Take a smidgen of hydrogen, then blast it with lasers to set off a small thermonuclear explosion. Do it right, and maybe you can solve the world’s energy needs.
A small group of start-ups have embarked on this quest, pursuing their own variations on this theme — different lasers, different techniques to set off the fusion reactions, different elements to fuse together.
“There has been rapid growth,” said Andrew Holland, chief executive of the Fusion Industry Association, a trade group lobbying for policies to speed the development of fusion.
Private enterprise promises quick innovation, but it was a breakthrough achieved by a big, costly and ponderous government-run project that spurred this wave of attention to laser fusion.

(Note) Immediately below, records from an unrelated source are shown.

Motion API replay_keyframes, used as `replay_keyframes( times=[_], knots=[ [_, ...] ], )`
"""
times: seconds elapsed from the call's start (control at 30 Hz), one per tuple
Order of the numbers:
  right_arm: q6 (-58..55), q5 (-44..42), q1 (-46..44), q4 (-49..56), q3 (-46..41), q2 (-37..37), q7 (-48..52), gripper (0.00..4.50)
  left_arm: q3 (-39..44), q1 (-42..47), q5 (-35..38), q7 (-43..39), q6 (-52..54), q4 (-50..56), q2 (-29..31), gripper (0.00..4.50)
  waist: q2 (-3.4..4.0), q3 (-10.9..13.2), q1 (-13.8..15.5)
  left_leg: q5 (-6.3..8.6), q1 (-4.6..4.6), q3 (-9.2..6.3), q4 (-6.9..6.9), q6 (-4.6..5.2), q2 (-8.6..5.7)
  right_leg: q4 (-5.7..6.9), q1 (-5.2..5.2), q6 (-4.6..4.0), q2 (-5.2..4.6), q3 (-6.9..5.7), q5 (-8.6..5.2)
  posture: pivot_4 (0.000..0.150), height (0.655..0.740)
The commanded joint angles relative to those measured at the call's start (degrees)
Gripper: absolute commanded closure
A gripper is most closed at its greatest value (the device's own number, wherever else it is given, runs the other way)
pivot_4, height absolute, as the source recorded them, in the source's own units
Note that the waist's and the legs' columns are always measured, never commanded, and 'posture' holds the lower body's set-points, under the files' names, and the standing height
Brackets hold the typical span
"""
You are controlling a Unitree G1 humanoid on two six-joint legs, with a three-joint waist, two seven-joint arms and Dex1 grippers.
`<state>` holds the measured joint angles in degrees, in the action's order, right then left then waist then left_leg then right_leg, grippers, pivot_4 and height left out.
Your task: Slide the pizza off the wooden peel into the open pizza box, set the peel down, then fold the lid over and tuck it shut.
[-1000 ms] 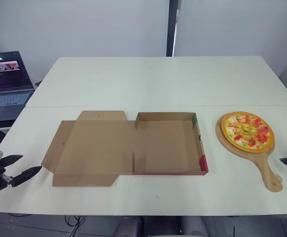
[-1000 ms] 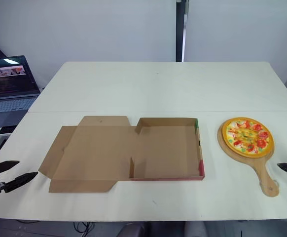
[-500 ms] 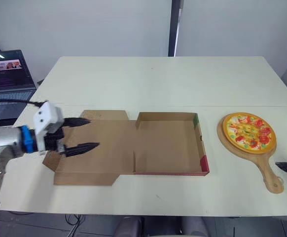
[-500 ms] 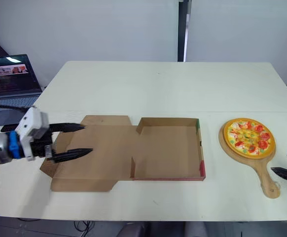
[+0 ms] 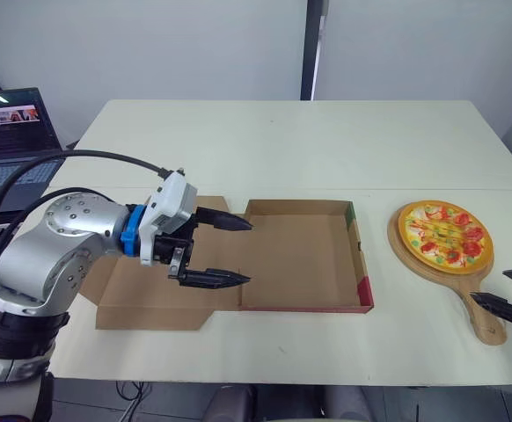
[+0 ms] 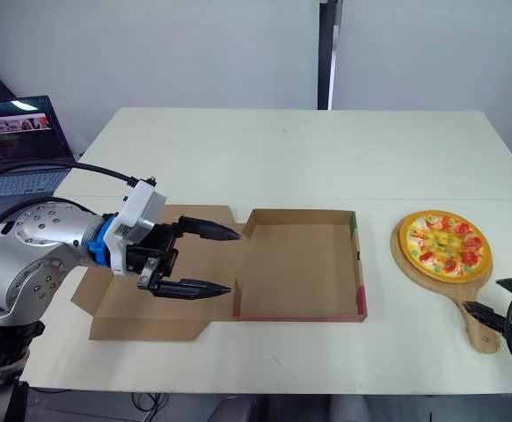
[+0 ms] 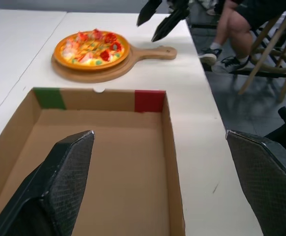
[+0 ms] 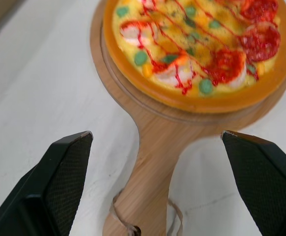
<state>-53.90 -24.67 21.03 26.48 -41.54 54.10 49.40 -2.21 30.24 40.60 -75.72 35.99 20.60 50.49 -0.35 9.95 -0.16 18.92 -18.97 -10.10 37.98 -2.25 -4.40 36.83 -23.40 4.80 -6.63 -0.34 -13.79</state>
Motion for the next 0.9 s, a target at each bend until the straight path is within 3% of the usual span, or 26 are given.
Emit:
replay_keyframes(
  times=[0.03, 0.37, 0.9],
  knots=[
    [-4.8, -0.8, -1.6, 4.1, -0.1, 0.2, -3.3, 0.00, -0.9, 1.9, 1.2, -0.9, 0.4, 1.7, -0.9, 0.04, -0.01, 0.0, 0.0, 0.00, 0.00, 0.00, 0.00, 0.00, 0.00, 0.00, 0.00, 0.00, 0.00, 0.00, 0.00, 0.150, 0.7400],
    [-14.8, -0.8, -8.7, 4.3, 7.6, -3.3, -13.6, 0.00, -2.6, 3.0, 0.9, 0.2, 1.4, 3.7, -2.3, 0.04, -0.28, 0.2, 0.1, -0.02, -0.01, -0.04, 0.01, -0.03, 0.00, 0.00, 0.01, -0.01, 0.02, 0.01, 0.00, 0.150, 0.7400],
    [-9.3, -0.2, -9.6, -6.5, 13.9, -2.8, -12.5, 0.00, -2.5, 2.0, 1.2, 1.9, 2.2, 5.4, -3.7, 0.04, -0.43, 0.2, 0.1, -0.01, 0.02, -0.03, 0.02, -0.01, 0.01, -0.02, 0.04, 0.00, 0.04, 0.00, 0.00, 0.150, 0.7400]
  ],
)
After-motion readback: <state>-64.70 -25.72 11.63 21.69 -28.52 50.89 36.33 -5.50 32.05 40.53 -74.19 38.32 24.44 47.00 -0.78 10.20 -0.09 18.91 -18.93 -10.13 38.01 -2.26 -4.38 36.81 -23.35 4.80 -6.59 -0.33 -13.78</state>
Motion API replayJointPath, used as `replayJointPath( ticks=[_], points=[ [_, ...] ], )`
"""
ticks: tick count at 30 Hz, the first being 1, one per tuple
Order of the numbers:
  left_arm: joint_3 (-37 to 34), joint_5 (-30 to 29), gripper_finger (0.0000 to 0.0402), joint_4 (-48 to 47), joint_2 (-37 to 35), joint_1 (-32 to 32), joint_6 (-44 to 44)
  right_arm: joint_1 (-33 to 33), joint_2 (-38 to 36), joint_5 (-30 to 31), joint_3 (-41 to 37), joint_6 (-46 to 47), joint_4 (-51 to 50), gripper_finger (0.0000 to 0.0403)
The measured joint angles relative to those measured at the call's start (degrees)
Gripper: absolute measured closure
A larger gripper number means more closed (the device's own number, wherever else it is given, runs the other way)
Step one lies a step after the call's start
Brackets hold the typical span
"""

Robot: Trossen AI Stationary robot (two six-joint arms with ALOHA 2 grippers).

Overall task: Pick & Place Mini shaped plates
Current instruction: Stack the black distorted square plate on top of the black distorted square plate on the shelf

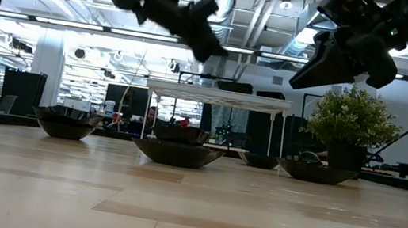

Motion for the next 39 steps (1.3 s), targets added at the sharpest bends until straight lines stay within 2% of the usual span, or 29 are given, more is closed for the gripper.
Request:
replayJointPath(
  ticks=[3,8,10,12,17,22,28,32,39],
  points=[
    [0.2,-2.1,0.035,-5.3,-5.1,-3.7,-3.2,0.0,0.0,0.0,0.0,0.0,-0.1,0.0331],
    [0.2,-2.7,0.0352,-26.3,-14.1,-10.3,-9.4,0.0,0.0,0.0,0.0,0.9,-0.4,0.0331],
    [-0.9,-2.1,0.0352,-31.8,-16.3,-12.9,-12.6,0.0,0.0,-0.1,0.0,1.2,-0.4,0.0331],
    [-4.0,-0.8,0.035,-32.4,-17.8,-15.5,-14.3,0.0,0.0,-0.1,0.0,1.8,-0.4,0.0331],
    [-13.9,0.5,0.0336,-32.0,-18.5,-20.3,-10.1,0.1,0.0,-0.2,0.0,2.3,-0.4,0.0331],
    [-21.3,0.6,0.0316,-18.3,-17.3,-20.6,-16.1,0.1,0.0,-0.2,0.0,3.3,-0.4,0.0331],
    [-22.1,1.7,0.0307,-16.2,-14.3,-18.4,-17.5,0.1,0.0,-0.2,0.0,3.4,-0.3,0.0331],
    [-22.1,6.1,0.0307,-15.1,-10.1,-17.3,-17.9,0.1,0.0,-0.2,0.0,3.4,-0.7,0.0331],
    [-22.1,6.1,0.0307,-14.3,-7.0,-17.5,-18.2,0.1,0.0,-0.2,0.0,3.5,-1.7,0.0331]
  ],
)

In December last year, after years of trying, the National Ignition Facility, or NIF, at Lawrence Livermore National Laboratory reported that it had finally lived up to its middle name: ignition. For the first time anywhere, a laser-induced burst of fusion produced more energy than that supplied by the incoming lasers.
“We’re really excited by the NIF results,” said Kramer Akli, who manages the fusion energy sciences program at the United States Department of Energy.
A decade ago, a report by the National Academy of Sciences found much to like in the energy potential of laser fusion but recommended that the United States hold off major investments until ignition was achieved.
That time is now.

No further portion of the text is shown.